Stored items:
+ + + + +
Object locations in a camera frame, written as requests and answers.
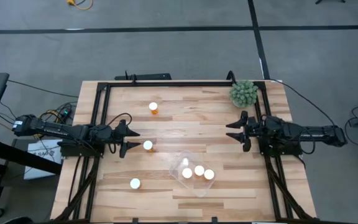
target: yellow cable
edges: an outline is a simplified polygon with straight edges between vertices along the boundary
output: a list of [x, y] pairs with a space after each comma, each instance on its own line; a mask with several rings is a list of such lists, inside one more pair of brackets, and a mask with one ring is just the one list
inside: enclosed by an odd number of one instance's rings
[[91, 4], [88, 7], [79, 7], [77, 4], [75, 4], [75, 0], [67, 0], [67, 4], [71, 4], [75, 6], [79, 10], [88, 10], [93, 6], [93, 0], [91, 0]]
[[12, 128], [10, 128], [10, 127], [6, 126], [5, 124], [2, 124], [1, 122], [0, 122], [0, 125], [4, 126], [4, 128], [6, 128], [6, 129], [8, 129], [8, 130], [12, 131]]

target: black metal frame
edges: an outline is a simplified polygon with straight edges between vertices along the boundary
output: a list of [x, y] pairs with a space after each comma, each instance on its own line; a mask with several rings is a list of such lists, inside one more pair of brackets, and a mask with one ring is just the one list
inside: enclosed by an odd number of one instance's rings
[[[91, 117], [91, 124], [96, 124], [96, 117], [97, 112], [99, 108], [99, 102], [101, 100], [101, 93], [104, 90], [105, 96], [103, 101], [103, 109], [101, 114], [101, 124], [106, 123], [107, 118], [107, 112], [108, 112], [108, 106], [109, 106], [109, 97], [110, 92], [113, 87], [135, 87], [135, 86], [232, 86], [233, 83], [236, 83], [236, 78], [234, 77], [234, 74], [230, 71], [227, 75], [226, 81], [221, 82], [170, 82], [170, 81], [163, 81], [163, 82], [155, 82], [155, 81], [141, 81], [138, 82], [136, 79], [136, 76], [132, 76], [131, 82], [117, 82], [117, 83], [98, 83], [97, 90], [96, 90], [96, 96], [93, 106], [93, 112]], [[254, 82], [255, 85], [259, 87], [262, 93], [262, 99], [264, 102], [264, 108], [265, 108], [265, 114], [271, 115], [270, 105], [269, 105], [269, 99], [267, 96], [266, 86], [265, 82], [259, 81]], [[262, 111], [260, 109], [260, 103], [259, 99], [257, 99], [257, 102], [255, 103], [255, 110], [258, 117], [258, 120], [260, 121], [262, 119]], [[312, 218], [309, 216], [305, 211], [297, 204], [296, 200], [291, 196], [291, 193], [287, 190], [287, 185], [285, 182], [285, 175], [283, 170], [283, 164], [281, 161], [280, 156], [277, 156], [275, 158], [278, 174], [274, 171], [272, 161], [269, 155], [263, 154], [263, 152], [260, 152], [261, 155], [263, 155], [265, 159], [265, 165], [266, 170], [268, 174], [268, 183], [270, 187], [270, 194], [272, 197], [272, 203], [273, 203], [273, 210], [276, 222], [286, 222], [286, 223], [338, 223], [338, 222], [323, 222], [318, 220], [317, 218]], [[93, 206], [93, 198], [94, 198], [94, 191], [96, 187], [96, 176], [98, 172], [99, 167], [99, 160], [100, 158], [95, 157], [94, 163], [92, 166], [91, 171], [89, 172], [87, 178], [86, 178], [86, 170], [89, 163], [89, 157], [86, 157], [84, 159], [83, 168], [81, 171], [80, 176], [80, 185], [78, 187], [77, 194], [73, 197], [73, 200], [69, 203], [69, 206], [63, 211], [63, 213], [56, 219], [56, 221], [60, 222], [70, 222], [68, 221], [68, 217], [70, 216], [70, 213], [72, 210], [74, 210], [73, 220], [72, 221], [81, 221], [81, 222], [90, 222], [91, 220], [91, 211]], [[280, 206], [278, 204], [278, 198], [277, 198], [277, 191], [275, 186], [280, 189], [280, 191], [283, 194], [284, 202], [285, 202], [285, 211], [287, 213], [286, 218], [281, 217], [280, 213]], [[80, 212], [80, 202], [83, 193], [85, 192], [86, 188], [89, 186], [89, 195], [88, 200], [86, 204], [86, 211], [85, 211], [85, 219], [78, 219], [78, 215]], [[295, 213], [298, 215], [300, 219], [294, 219], [292, 214], [292, 209], [294, 209]], [[217, 223], [218, 219], [216, 217], [213, 217], [213, 223]]]

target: clear plastic container
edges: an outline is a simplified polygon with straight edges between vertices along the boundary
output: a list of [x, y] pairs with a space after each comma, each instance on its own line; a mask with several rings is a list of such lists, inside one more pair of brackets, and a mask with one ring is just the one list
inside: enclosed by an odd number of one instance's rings
[[[216, 173], [214, 171], [215, 176], [211, 180], [207, 180], [203, 175], [197, 176], [194, 172], [194, 168], [198, 165], [203, 166], [204, 170], [211, 169], [193, 153], [184, 151], [179, 155], [178, 160], [172, 164], [169, 173], [185, 187], [190, 189], [197, 195], [197, 197], [204, 197], [208, 193], [208, 189], [211, 188], [213, 182], [215, 182]], [[193, 172], [193, 175], [189, 179], [182, 176], [182, 171], [185, 168], [190, 168]]]

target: wooden table
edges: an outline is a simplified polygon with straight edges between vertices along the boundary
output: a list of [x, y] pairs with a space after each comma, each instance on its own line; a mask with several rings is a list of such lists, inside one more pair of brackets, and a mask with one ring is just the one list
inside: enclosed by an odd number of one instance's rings
[[[90, 122], [97, 83], [83, 82], [75, 124]], [[266, 86], [272, 114], [291, 121], [283, 86], [272, 82], [266, 82]], [[129, 127], [141, 136], [129, 141], [151, 140], [155, 152], [145, 152], [138, 146], [120, 159], [118, 153], [106, 149], [99, 165], [91, 222], [131, 222], [132, 218], [140, 222], [210, 222], [211, 217], [218, 217], [220, 222], [274, 220], [265, 162], [256, 139], [251, 139], [250, 152], [243, 152], [237, 141], [225, 135], [238, 132], [225, 125], [237, 121], [242, 111], [230, 102], [230, 89], [113, 87], [107, 121], [120, 113], [130, 113], [133, 121]], [[158, 115], [148, 109], [152, 101], [158, 103]], [[247, 111], [255, 116], [254, 107]], [[216, 181], [203, 198], [193, 195], [169, 174], [172, 162], [184, 150], [202, 158], [216, 172]], [[71, 157], [63, 163], [51, 218], [67, 205], [76, 160]], [[303, 164], [293, 156], [282, 156], [282, 160], [289, 191], [306, 212], [315, 216]], [[142, 181], [141, 189], [130, 188], [132, 178]], [[87, 196], [83, 198], [80, 217], [84, 217]], [[278, 199], [285, 217], [279, 190]]]

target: green plant
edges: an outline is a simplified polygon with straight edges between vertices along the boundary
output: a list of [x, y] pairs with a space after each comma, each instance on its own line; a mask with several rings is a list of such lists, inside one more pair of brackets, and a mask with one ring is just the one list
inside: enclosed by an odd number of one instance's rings
[[230, 99], [236, 107], [246, 108], [256, 103], [257, 89], [251, 81], [237, 81], [230, 90]]
+ + + + +
(EXERCISE OBJECTIVE)
What is wanted is a verbatim transcription of every record above, pictures excluded.

(RESPONSE TO THIS EXERCISE)
Object locations in a camera frame, written as requests and answers.
target: yellow cable
edges: an outline is a simplified polygon with straight edges between vertices along the boundary
output: a list of [x, y] pairs with a space after each comma, each instance on its own line; a mask with several rings is a list of such lists, inside one more pair of brackets, and a mask with one ring is just the one list
inside: enclosed by an odd number of one instance's rings
[[91, 4], [88, 7], [79, 7], [77, 4], [75, 4], [75, 0], [67, 0], [67, 4], [71, 4], [75, 6], [79, 10], [88, 10], [93, 6], [93, 0], [91, 0]]
[[12, 128], [10, 128], [10, 127], [6, 126], [5, 124], [2, 124], [1, 122], [0, 122], [0, 125], [4, 126], [4, 128], [6, 128], [6, 129], [8, 129], [8, 130], [12, 131]]

target: black metal frame
edges: an outline is a simplified polygon with straight edges between vertices along the boundary
output: a list of [x, y] pairs with a space after each comma, each instance on its own line; a mask with several rings is a list of such lists, inside one more pair of brackets, and a mask with one ring is just the one list
inside: enclosed by an odd number of one instance's rings
[[[91, 117], [91, 124], [96, 124], [96, 117], [97, 112], [99, 108], [99, 102], [101, 100], [101, 93], [104, 90], [105, 96], [103, 101], [103, 109], [101, 114], [101, 124], [106, 123], [107, 118], [107, 112], [108, 112], [108, 106], [109, 106], [109, 97], [110, 92], [113, 87], [135, 87], [135, 86], [232, 86], [233, 83], [236, 83], [236, 78], [234, 77], [234, 74], [230, 71], [227, 75], [226, 81], [221, 82], [170, 82], [170, 81], [163, 81], [163, 82], [155, 82], [155, 81], [141, 81], [138, 82], [136, 79], [136, 76], [132, 76], [131, 82], [117, 82], [117, 83], [98, 83], [97, 90], [96, 90], [96, 96], [93, 106], [93, 112]], [[254, 82], [255, 85], [259, 87], [262, 93], [262, 99], [264, 102], [264, 108], [265, 108], [265, 114], [271, 115], [270, 105], [269, 105], [269, 99], [267, 96], [266, 86], [265, 82], [259, 81]], [[262, 111], [260, 109], [260, 103], [259, 99], [257, 99], [257, 102], [255, 103], [255, 110], [258, 117], [258, 120], [260, 121], [262, 119]], [[312, 218], [309, 216], [305, 211], [297, 204], [296, 200], [291, 196], [291, 193], [287, 190], [287, 185], [285, 182], [285, 175], [283, 170], [283, 164], [281, 161], [280, 156], [277, 156], [275, 158], [278, 174], [274, 171], [272, 161], [269, 155], [263, 154], [263, 152], [260, 152], [261, 155], [263, 155], [265, 159], [265, 165], [266, 170], [268, 174], [268, 183], [270, 187], [270, 194], [272, 197], [272, 203], [273, 203], [273, 210], [276, 222], [286, 222], [286, 223], [338, 223], [338, 222], [323, 222], [318, 220], [317, 218]], [[93, 206], [93, 198], [94, 198], [94, 191], [96, 187], [96, 176], [98, 172], [99, 167], [99, 160], [100, 158], [95, 157], [94, 163], [92, 166], [91, 171], [89, 172], [87, 178], [86, 178], [86, 170], [89, 163], [89, 157], [86, 157], [84, 159], [83, 168], [81, 171], [80, 176], [80, 185], [78, 187], [77, 194], [73, 197], [73, 200], [69, 203], [69, 206], [63, 211], [63, 213], [56, 219], [56, 221], [60, 222], [70, 222], [68, 221], [68, 217], [70, 216], [70, 213], [72, 210], [74, 210], [73, 220], [72, 221], [81, 221], [81, 222], [90, 222], [91, 220], [91, 211]], [[280, 206], [278, 204], [278, 198], [277, 198], [277, 191], [275, 186], [280, 189], [280, 191], [283, 194], [284, 202], [285, 202], [285, 211], [287, 213], [286, 218], [281, 217], [280, 213]], [[80, 212], [80, 202], [83, 193], [85, 192], [86, 188], [89, 186], [89, 195], [88, 200], [86, 204], [86, 211], [85, 211], [85, 219], [78, 219], [78, 215]], [[295, 213], [298, 215], [300, 219], [294, 219], [292, 214], [292, 209], [294, 209]], [[217, 223], [218, 219], [216, 217], [213, 217], [213, 223]]]

target: clear plastic container
edges: an outline is a simplified polygon with straight edges between vertices along the boundary
output: a list of [x, y] pairs with a space after each comma, each instance on its own line; a mask with several rings is a list of such lists, inside one more pair of brackets, and a mask with one ring is just the one list
inside: enclosed by an odd number of one instance's rings
[[[216, 173], [214, 171], [215, 176], [211, 180], [207, 180], [203, 175], [197, 176], [194, 172], [194, 168], [198, 165], [203, 166], [204, 170], [211, 169], [193, 153], [184, 151], [179, 155], [178, 160], [172, 164], [169, 173], [185, 187], [190, 189], [197, 195], [197, 197], [204, 197], [208, 193], [208, 189], [211, 188], [213, 182], [215, 182]], [[193, 172], [193, 175], [189, 179], [182, 176], [182, 171], [185, 168], [190, 168]]]

target: wooden table
edges: an outline is a simplified polygon with straight edges between vertices along the boundary
output: a list of [x, y] pairs with a space after each comma, each instance on its own line; a mask with several rings is a list of such lists, inside one more pair of brackets, and a mask with one ring is just the one list
inside: enclosed by an odd number of one instance's rings
[[[90, 122], [97, 83], [83, 82], [75, 124]], [[266, 86], [272, 114], [291, 121], [283, 86], [272, 82], [266, 82]], [[129, 127], [141, 136], [129, 141], [151, 140], [155, 152], [145, 152], [138, 146], [120, 159], [118, 153], [106, 149], [99, 165], [91, 222], [131, 222], [132, 218], [140, 222], [210, 222], [211, 217], [218, 217], [220, 222], [274, 220], [265, 162], [256, 139], [251, 139], [250, 152], [243, 152], [237, 141], [225, 135], [238, 132], [225, 125], [237, 121], [242, 111], [230, 102], [230, 89], [113, 87], [107, 121], [120, 113], [130, 113], [133, 121]], [[158, 115], [148, 109], [152, 101], [158, 103]], [[247, 111], [255, 116], [254, 107]], [[216, 181], [203, 198], [193, 195], [169, 174], [172, 162], [184, 150], [202, 158], [216, 172]], [[71, 157], [63, 163], [51, 218], [67, 205], [76, 160]], [[303, 164], [293, 156], [282, 156], [282, 160], [289, 191], [306, 212], [315, 216]], [[142, 181], [141, 189], [130, 188], [132, 178]], [[87, 196], [83, 198], [80, 217], [84, 217]], [[278, 199], [285, 217], [279, 190]]]

target: green plant
edges: an outline is a simplified polygon with straight edges between vertices along the boundary
output: a list of [x, y] pairs with a space after each comma, each instance on its own line; a mask with several rings is a list of such lists, inside one more pair of brackets, and a mask with one ring is just the one list
inside: enclosed by an odd number of one instance's rings
[[230, 99], [236, 107], [246, 108], [256, 103], [257, 89], [251, 81], [237, 81], [230, 90]]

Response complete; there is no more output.